Erste Beschwerden bereits 2020
Dorothea Terpitz ist Vorsitzende des Vereins. Eigentlich handelt es sich dabei um eine Beratungsstelle für Inklusion. Weil die Eltern nicht wussten, wohin mit ihren Sorgen, habe man sich des Falls angenommen. "Ich bin schockiert über das Ausmaß. Das hat es so hier noch nicht gegeben", sagt Terpitz.
Die ersten Eltern hätten sie im Oktober 2020 kontaktiert.

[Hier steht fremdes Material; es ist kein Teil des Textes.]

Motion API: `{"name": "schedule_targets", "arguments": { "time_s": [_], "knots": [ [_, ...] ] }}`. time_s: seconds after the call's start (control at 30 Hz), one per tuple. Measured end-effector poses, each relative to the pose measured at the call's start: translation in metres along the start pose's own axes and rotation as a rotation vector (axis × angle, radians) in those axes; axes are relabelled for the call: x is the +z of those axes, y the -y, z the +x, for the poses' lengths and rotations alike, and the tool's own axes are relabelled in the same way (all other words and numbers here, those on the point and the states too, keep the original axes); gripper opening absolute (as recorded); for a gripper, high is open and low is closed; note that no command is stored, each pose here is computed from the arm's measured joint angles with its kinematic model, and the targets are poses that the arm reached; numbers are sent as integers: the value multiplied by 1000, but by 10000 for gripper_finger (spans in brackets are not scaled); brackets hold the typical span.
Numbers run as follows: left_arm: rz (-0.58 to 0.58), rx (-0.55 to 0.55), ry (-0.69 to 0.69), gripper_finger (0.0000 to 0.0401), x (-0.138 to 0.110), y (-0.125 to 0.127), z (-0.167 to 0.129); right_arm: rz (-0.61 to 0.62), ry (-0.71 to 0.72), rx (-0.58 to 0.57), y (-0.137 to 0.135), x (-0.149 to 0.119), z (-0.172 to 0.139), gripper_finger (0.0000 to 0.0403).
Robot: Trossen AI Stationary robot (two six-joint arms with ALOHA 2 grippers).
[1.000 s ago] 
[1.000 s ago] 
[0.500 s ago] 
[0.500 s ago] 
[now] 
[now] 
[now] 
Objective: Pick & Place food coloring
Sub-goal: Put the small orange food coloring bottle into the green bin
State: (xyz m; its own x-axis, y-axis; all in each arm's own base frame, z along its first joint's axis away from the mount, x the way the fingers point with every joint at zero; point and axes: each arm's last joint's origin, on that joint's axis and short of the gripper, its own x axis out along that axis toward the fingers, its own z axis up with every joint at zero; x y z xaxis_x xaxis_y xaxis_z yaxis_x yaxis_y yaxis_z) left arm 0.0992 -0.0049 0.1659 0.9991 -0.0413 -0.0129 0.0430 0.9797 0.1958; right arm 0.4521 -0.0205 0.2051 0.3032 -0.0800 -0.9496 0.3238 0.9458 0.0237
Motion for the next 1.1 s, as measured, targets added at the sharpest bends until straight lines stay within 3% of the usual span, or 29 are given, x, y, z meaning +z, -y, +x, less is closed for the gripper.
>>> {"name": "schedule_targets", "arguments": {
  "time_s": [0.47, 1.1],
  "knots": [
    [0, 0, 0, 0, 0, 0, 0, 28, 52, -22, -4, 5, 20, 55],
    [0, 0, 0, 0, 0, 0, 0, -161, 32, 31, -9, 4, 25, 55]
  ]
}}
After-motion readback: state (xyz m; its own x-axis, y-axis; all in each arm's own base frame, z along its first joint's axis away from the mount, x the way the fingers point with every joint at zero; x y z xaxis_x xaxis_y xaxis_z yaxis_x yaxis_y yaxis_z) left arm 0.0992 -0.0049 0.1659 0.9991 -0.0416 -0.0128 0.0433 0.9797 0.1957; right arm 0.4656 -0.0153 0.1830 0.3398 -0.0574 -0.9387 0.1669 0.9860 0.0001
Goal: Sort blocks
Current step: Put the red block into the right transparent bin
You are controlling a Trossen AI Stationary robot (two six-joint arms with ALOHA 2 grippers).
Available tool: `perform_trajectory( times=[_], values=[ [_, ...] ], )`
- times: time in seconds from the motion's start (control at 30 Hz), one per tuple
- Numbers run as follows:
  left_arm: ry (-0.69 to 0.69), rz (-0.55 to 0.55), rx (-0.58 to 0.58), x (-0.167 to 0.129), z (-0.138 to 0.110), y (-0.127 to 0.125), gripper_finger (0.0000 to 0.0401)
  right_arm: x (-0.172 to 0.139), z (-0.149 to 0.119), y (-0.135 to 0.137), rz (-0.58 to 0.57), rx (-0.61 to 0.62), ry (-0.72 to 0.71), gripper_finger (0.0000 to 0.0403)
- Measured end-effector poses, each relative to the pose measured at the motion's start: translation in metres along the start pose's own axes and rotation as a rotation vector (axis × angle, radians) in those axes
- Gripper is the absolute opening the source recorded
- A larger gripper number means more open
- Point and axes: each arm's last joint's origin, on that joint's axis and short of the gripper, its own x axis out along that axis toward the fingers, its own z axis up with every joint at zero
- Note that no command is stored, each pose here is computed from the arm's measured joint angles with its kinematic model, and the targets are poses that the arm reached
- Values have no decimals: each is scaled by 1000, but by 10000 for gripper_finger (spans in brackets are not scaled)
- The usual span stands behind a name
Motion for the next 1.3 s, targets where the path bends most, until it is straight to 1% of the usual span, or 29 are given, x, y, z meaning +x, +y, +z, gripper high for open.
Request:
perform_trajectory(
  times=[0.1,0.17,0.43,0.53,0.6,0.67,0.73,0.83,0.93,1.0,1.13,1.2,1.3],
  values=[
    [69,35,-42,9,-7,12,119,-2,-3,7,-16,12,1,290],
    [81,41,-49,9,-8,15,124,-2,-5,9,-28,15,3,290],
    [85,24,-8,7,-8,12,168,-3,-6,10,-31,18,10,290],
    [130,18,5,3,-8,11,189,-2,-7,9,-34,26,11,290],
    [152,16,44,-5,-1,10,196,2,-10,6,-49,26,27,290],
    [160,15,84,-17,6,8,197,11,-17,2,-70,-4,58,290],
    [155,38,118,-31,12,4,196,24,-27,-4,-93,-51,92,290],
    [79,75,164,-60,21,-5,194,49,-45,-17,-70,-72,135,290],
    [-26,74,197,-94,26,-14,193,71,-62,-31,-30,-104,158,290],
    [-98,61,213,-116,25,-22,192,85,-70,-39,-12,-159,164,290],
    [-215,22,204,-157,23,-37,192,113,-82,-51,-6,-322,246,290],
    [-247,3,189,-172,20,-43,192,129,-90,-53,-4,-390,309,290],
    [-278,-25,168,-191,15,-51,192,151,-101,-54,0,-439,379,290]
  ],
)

Der Verein wandte sich seitdem immer wieder an das Staatliche Schulamt des Kreises und bekam immer die Antwort: Man prüfe den Fall. "Deshalb haben wir das jetzt öffentlich gemacht. Quasi als letzte Instanz, um endlich was in Gang zu setzen", sagt Terpitz.
Klassenlehrerin wendet sich ebenfalls an Schulamt
An einer Klärung der Situation habe laut ihres Anwalt auch die Klassenlehrerin großes Interesse. Nach dessen Aussage habe sie beim Schulamt einen Antrag auf Selbstreinigung gestellt. Also ein Disziplinarverfahren gegen sich selbst in die Wege geleitet, um sich zu entlasten. Dies sei geschehen, bevor der Verein "Gemeinsam leben Hessen" die Elternbeschwerden öffentlich gemacht habe.
Bei dem Verein melden sich derweil immer mehr Eltern. 15 Familien seien es bisher. Man habe alle Fälle gesammelt, sagt der Vereinsvorsitzende Terpitz. 28 Seiten lang sei der aktuelle Bericht, den man erneut ans Schulamt übergeben habe.
Schulamt informiert: Lehrerin wird vorerst nicht mehr unterrichten
In der vergangenen Woche hat das Schulamt die Eltern der Drittklässler schließlich kontaktiert. In der E-Mail heißt es: Die Direktorin werde nach den Osterferien "das Amt der Klassenlehrerin nicht weiter ausüben und die Schülerinnen und Schüler zukünftig nicht mehr unterrichten".
Ebenso werde den Drittklässlern Hilfe angeboten durch die zuständige Schulpsychologin. Eine frisch gewonnene Lehrkraft übernehme die Klassenleitung. Das Schulamt versucht nun zu klären, ob und was an den Vorwürfen gegen die ehemalige Klassenlehrerin dran ist.